#### [What to work on]
Give back an exact copy of the lines in the records below, from the line that has "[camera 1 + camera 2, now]" through the line that has "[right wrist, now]", and nothing besides.

#### [Extracted material]
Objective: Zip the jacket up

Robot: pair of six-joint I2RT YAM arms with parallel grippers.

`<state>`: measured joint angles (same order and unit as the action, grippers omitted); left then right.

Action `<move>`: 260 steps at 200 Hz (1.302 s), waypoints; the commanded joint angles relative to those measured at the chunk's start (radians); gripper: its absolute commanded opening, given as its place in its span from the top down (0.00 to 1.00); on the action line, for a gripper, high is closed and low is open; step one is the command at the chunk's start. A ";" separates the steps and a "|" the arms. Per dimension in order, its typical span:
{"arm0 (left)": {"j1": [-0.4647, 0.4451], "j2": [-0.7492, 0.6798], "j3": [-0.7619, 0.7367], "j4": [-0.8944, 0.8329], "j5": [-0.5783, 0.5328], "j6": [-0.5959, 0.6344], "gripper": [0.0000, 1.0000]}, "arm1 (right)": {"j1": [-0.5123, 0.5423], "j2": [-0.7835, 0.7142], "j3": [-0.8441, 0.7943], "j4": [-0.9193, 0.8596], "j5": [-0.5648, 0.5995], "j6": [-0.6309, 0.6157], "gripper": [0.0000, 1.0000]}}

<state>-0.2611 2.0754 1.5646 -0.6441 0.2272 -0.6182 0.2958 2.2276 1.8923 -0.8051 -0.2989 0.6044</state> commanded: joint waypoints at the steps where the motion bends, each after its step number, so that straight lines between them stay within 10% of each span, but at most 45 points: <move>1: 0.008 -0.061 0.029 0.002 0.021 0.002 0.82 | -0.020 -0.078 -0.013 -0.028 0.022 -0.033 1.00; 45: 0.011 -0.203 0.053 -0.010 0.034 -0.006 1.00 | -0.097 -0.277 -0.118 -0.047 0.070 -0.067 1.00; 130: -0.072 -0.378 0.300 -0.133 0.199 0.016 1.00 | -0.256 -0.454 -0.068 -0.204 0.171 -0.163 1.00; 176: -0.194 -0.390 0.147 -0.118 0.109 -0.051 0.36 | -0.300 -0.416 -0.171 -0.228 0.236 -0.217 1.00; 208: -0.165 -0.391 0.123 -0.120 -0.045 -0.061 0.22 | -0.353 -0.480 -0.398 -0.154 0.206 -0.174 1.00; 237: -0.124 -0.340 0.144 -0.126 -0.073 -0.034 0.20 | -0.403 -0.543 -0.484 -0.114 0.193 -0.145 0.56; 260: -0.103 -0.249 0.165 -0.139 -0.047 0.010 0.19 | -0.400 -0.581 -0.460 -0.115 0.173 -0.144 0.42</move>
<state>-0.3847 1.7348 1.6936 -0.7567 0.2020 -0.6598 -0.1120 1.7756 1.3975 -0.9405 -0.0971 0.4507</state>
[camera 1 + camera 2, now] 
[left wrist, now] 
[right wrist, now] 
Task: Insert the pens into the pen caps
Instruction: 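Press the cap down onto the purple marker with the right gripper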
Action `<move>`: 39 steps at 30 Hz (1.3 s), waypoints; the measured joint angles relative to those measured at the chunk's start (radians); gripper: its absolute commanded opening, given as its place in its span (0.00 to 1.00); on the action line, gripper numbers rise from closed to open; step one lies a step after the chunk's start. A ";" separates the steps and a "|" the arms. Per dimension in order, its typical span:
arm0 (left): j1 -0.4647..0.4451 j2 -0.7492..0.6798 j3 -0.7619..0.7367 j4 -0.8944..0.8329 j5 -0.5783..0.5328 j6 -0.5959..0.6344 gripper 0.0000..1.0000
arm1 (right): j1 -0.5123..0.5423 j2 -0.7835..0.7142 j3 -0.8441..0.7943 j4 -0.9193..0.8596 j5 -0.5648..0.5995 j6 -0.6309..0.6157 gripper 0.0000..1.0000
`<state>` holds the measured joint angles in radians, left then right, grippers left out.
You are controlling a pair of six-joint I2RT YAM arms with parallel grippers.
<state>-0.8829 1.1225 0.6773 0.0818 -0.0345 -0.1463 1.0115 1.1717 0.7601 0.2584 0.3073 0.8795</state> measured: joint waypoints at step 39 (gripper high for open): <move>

#### [Written solution]
[camera 1 + camera 2, now] 
[left wrist, now] 
[right wrist, now] 

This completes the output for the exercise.